Health Care Delivery


Click the image to learn more. Homeopathy was a popular form of health care in nineteenth-century Milwaukee. This book, designed for the "non-practitioner" and "young professional," was published in 1862.

The integrated health care systems that currently dominate health care provision in Milwaukee were created in the last decade of the twentieth century and the first decade of the twenty-first. Before the many mergers and acquisitions that formed them, health care was provided by many small independent providers. In 1988, there were twenty distinctive community hospitals in the metropolitan area and myriad doctors’ offices, corner drug stores, visiting nurses, counselling centers, nursing homes, and other forms of health care providers.

Although this entry will address the array of health care services, hospitals receive disproportionate attention. While hospitals kept records and attracted scholarly attention, the very small providers of health services left little historical record—of their numbers, who they were, what they did, or who they served. They could hang out a shingle one day and take it down the next without much notice.

1848-1918: Home Care and Charity in Early Milwaukee

In 1846 when Milwaukee appeared on the map, most health care was provided in the home by family caregivers. These people purchased products they judged to be useful from itinerant peddlers, general stores, and occasionally a specialized store like the drug store in Milwaukee that advertised its stock of salts, leaves, flowers, barks, castor oil, and iodine in the Medical Times. Resources permitting, families might seek a consultation with a doctor or other provider.

Medical doctors were trained in proprietary medical schools, often of fleeting existence. These schools taught a variety of approaches, the adequacy of which was judged by their ability to enroll students rather than their effectiveness in training them as doctors. None of the schools of medicine (or pharmacology or dentistry) had the scientific knowledge of disease that could enable them to alter its course. Allopathy, the closest precursor of contemporary medicine, was the most popular approach in Milwaukee in the late nineteenth century. It was an aggressive approach that included bleeding, purging, drugging, injecting and cutting. Homeopathy was also popular in Milwaukee. A gentler, drug-based approach that originated in Germany, it came to Milwaukee with German immigrants. Other approaches with a significant presence in the city were Christian Scientists and Osteopaths.[1]
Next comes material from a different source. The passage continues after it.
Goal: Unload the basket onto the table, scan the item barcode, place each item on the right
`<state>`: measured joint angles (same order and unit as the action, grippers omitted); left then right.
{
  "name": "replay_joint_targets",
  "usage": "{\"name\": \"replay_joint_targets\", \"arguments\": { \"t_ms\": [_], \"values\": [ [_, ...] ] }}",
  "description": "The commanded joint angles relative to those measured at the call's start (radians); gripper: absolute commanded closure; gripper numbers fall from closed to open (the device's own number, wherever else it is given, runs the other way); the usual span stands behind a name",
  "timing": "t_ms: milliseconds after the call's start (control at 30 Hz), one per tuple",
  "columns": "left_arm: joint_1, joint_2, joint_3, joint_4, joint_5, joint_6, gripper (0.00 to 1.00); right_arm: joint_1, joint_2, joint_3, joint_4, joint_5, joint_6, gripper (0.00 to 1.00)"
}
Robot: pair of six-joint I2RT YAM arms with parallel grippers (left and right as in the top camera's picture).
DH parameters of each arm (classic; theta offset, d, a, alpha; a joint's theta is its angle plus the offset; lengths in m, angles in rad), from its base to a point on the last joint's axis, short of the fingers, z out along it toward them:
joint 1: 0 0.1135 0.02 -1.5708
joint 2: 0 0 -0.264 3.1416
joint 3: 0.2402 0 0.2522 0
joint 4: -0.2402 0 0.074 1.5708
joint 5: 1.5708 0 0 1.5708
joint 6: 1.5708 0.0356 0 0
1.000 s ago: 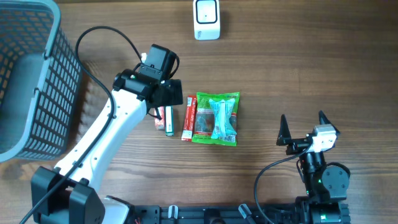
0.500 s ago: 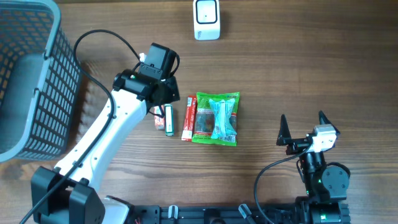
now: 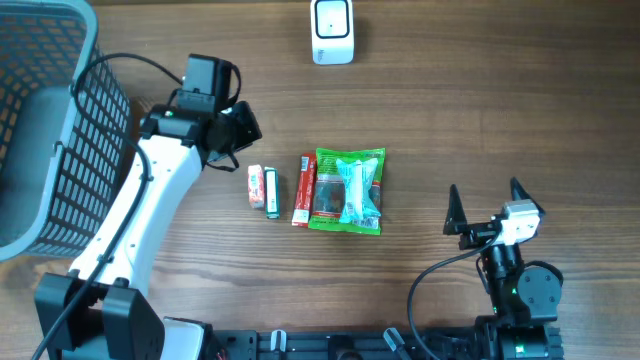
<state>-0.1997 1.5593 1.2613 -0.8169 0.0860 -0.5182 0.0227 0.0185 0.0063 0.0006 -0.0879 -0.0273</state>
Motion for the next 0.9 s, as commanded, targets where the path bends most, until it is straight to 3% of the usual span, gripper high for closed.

Midwives were defined not by professional training, but by their role in the birth setting. Many were older women within a family or social network who were experienced with childbirth. Some developed a broader clientele and considered themselves midwives in a more professional sense. Some obtained formal training, either as an apprentice to a practicing midwife or in midwifery schools, which became more common over time. According to Milwaukee Health Department data, in the years 1870-1920, nine hundred local women identified themselves as midwives.[2] Another source of health-care provision were barber-surgeons. As their name implies, they cut hair, pulled teeth and performed simple surgeries; the speed with which they operated was a cardinal attribute.
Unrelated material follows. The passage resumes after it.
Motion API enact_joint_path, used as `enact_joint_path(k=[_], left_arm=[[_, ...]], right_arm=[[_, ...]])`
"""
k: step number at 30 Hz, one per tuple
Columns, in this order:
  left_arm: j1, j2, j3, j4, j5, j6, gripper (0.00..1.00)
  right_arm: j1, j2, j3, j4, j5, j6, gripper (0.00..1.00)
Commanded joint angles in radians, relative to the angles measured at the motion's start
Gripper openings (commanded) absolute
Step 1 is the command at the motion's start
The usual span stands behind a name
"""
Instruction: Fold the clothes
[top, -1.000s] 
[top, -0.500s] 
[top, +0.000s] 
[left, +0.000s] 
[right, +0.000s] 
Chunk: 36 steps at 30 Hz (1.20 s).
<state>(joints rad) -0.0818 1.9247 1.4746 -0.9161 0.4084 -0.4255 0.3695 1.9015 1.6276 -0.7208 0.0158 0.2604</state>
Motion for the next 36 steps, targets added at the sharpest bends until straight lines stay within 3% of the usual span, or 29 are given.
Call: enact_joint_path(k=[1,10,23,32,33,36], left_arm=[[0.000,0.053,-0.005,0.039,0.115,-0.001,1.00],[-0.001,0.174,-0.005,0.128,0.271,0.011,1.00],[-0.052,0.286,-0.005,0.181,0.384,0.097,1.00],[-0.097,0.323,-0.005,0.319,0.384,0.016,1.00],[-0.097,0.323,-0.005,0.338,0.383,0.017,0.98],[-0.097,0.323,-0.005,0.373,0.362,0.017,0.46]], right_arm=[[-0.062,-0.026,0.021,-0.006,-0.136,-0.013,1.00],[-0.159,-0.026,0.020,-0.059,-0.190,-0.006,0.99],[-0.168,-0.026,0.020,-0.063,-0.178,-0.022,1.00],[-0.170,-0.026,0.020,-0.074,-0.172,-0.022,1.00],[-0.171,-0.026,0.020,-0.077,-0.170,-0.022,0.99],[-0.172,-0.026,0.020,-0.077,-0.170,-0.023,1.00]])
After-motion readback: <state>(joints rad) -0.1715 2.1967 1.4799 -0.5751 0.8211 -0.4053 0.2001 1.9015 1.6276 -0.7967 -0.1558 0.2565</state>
The ability of families and friends to be self-sufficient was severely stressed in the second half of the nineteenth century. Immigrants arriving in the city from different homelands brought disparate germs against which other arrivals lacked immunity. The deadly brew of germs that resulted led to repeated plagues of smallpox, diphtheria, typhus, tuberculosis, and cholera between 1845 and 1880. The plagues devastated support networks that were already truncated by immigration and made orphans of many children.[3]

Organized religion was first to offer assistance to those without the capacity to provide home care. Seven of the first eleven “hospitals” in Milwaukee arose under religious auspices and under the leadership of a specific bishop, pastor, or rabbi. Four were Catholic (St. Mary’s, 1848; St. Joseph’s, 1883; St. Anthony’s, 1905; Misericordia, 1908); two were Lutheran (Milwaukee Lutheran, 1863; Deaconess, 1910); and one was Jewish (Mount Sinai, 1903).[4] Unlike hospitals today, these early institutions were not devoted to “medical” diagnoses. They admitted a vague population of individuals incapacitated by illness, disability, mental impairment, senility, and social isolation. The patients’ shared characteristics were lack of family members able or willing to care for them, as well as lack of money.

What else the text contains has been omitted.